ASSIGNMENT:
Report each line of the data that contains the string "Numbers".
DATA SEGMENT START
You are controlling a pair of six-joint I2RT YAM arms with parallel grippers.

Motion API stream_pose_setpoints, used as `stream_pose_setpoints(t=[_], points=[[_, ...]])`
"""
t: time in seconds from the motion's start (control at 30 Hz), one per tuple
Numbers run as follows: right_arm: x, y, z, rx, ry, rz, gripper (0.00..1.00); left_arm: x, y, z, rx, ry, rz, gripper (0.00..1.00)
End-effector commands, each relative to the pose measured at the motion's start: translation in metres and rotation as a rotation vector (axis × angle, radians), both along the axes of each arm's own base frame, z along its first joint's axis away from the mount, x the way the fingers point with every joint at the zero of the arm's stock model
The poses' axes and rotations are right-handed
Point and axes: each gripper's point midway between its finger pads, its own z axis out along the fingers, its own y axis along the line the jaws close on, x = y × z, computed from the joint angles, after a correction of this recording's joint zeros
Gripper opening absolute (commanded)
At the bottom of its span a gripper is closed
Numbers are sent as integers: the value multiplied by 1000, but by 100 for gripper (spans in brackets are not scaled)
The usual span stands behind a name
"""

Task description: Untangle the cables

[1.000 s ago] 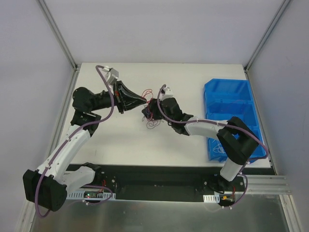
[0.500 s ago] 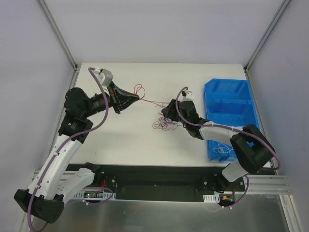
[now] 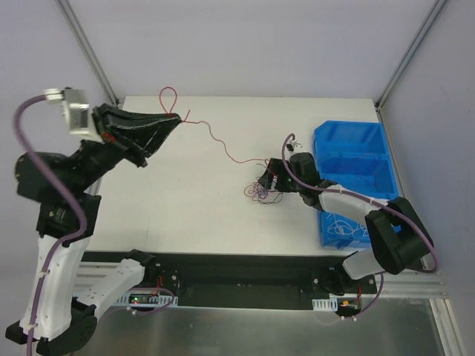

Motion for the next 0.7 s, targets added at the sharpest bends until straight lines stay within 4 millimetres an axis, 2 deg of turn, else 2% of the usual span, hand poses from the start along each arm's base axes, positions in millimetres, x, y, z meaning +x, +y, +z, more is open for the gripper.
stream_pose_setpoints(t=[0.0, 0.07, 0.13, 0.3, 0.37, 0.43, 0.5, 0.57, 0.6, 0.67], points=[[-9, 3, 40, -29, -54, 83, 85, 78, -11, -108, 63, 397, 90, 0], [-13, -2, 49, -20, -74, 71, 89, 89, -6, -138, 94, 471, 153, 0], [-19, 4, 69, 26, -111, 125, 91, 97, 1, -163, 120, 520, 214, 0], [-43, 30, 151, 207, -286, 264, 94, 114, 13, -241, 239, 692, 326, 0], [-45, 27, 177, 227, -361, 250, 96, 118, 30, -271, 273, 776, 439, 0], [-38, 7, 188, 199, -393, 145, 96, 120, 63, -289, 259, 814, 626, 0], [-24, -23, 187, 160, -403, -20, 96, 109, 113, -281, 167, 765, 871, 0], [-10, -55, 169, 104, -351, -179, 97, 92, 165, -264, 51, 686, 1125, 0], [-6, -61, 161, 94, -331, -194, 97, 80, 188, -252, 2, 640, 1232, 0], [-4, -59, 142, 55, -292, -143, 97, 57, 223, -224, -56, 556, 1393, 0]])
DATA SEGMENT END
REPLY:
Numbers run as follows: right_arm: x, y, z, rx, ry, rz, gripper (0.00..1.00); left_arm: x, y, z, rx, ry, rz, gripper (0.00..1.00)
Numbers are sent as integers: the value multiplied by 1000, but by 100 for gripper (spans in brackets are not scaled)

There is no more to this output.